10 Best Put Downs
10 one liners that really hit the mark.
The first three belong to Winston Churchill, the master of the put down.
Lady Astor: “Sir, you are drunk.” Churchill: “That may be so madam but you are ugly and in the morning I shall be sober.”
Woman in crowd: “Sir, if you were my husband I’d poison your tea.” Churchill: “Madam, if you were my wife, I’d drink it.”
Labour MP outside a public phone box: “Mr. Churchill could you lend me thrupence to phone a friend?” Churchill: “Certainly, here’s sixpence, phone them all.”
Comedian to heckler: “I’ll let you off.

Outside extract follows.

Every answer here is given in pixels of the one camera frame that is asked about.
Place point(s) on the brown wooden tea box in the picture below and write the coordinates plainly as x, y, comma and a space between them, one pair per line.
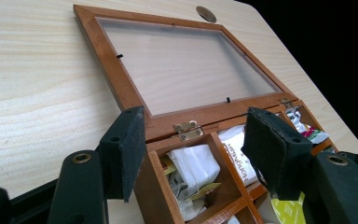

I remember the first time I had beer.”
Comedian to heckler: “We could have a battle of wits, but you’re unarmed.”
Man to woman sat at bar: “Can I buy you a drink?” Woman: “Actually, I’d rather have the money.”
Groucho Marx: “I never forget a face, but in your case I’ll make an exception.”
Muhammed Ali: “You’re so poor you go to KFC to lick other people’s fingers.”
Billy Connolly to heckler: “Oh shut up. Do I come to your work and tell you how to sweep up?”
Cricketers Ed O’Brandis and Shane Warne. Warne: “Jeeze Ed, you’ve put on a bit of weight since I saw you last.” O’Brandis: “That’s because every time I make love to your wife she gives me a biscuit.”